Former Los Angeles County Sheriff, Lee Baca, and his wife, Carol Chiang, leave the United States Court after his arraignment on Friday, August 12, 2016. File photo. (Photo by Dean Musgrove/Los Angeles Daily News)

By Susan Abram, Los Angeles Daily News
Posted: 12/15/16 – 6:59 PM PST |

Former Sheriff Lee Baca, who led the largest law enforcement department of its kind in the nation, may take the witness stand in his own defense in an ongoing federal jail corruption trial, his attorney announced Thursday.

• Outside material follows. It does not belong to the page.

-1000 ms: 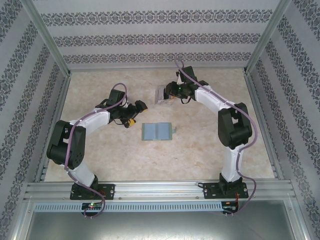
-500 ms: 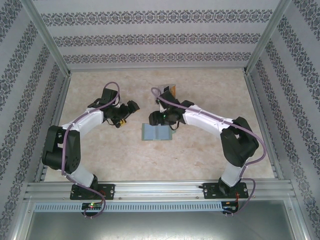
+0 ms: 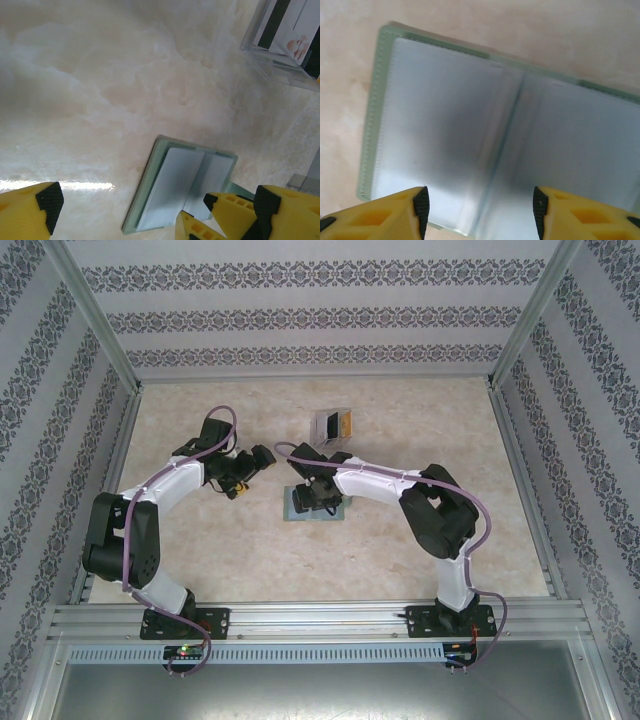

Nathan Hochman plans to tell U.S. District Court Judge Percy Adams today if his client will testify as well as call about a dozen defense witnesses, some of whom will speak to Baca’s character. Among them will be former Los Angeles County District Attorney Steve Cooley and Ira Reiner, the former Los Angeles city controller, city attorney, and Los Angeles County district attorney.

Hochman’s announcement was made after federal prosecutors rested their case but not before Andre Birotte Jr., the former U.S. attorney for the Central District of California who is now a federal court judge, told the jury how upset Baca had become after learning the FBI was investigating his jails.

Birotte said while he served as U.S. attorney, he knew the FBI was looking into reports of excessive force and corruption among Los Angeles County sheriff’s deputies who worked at Men’s Central Jail.

He said after Baca found out about how the FBI had bribed a deputy to bring a cellphone to an inmate as part of the investigation, the former sheriff became concerned and distressed. He sent a letter to Birotte that called the FBI’s actions illegal, and that the Sheriff’s Department was conducting its own investigations.

Birotte said he interpreted the three-page letter as Baca telling the FBI: “Back off, we’re going to do this ourselves.”

Later, a meeting with Baca and then FBI Assistant Director Steve Martinez became heated, said Birotte, who was with the two men.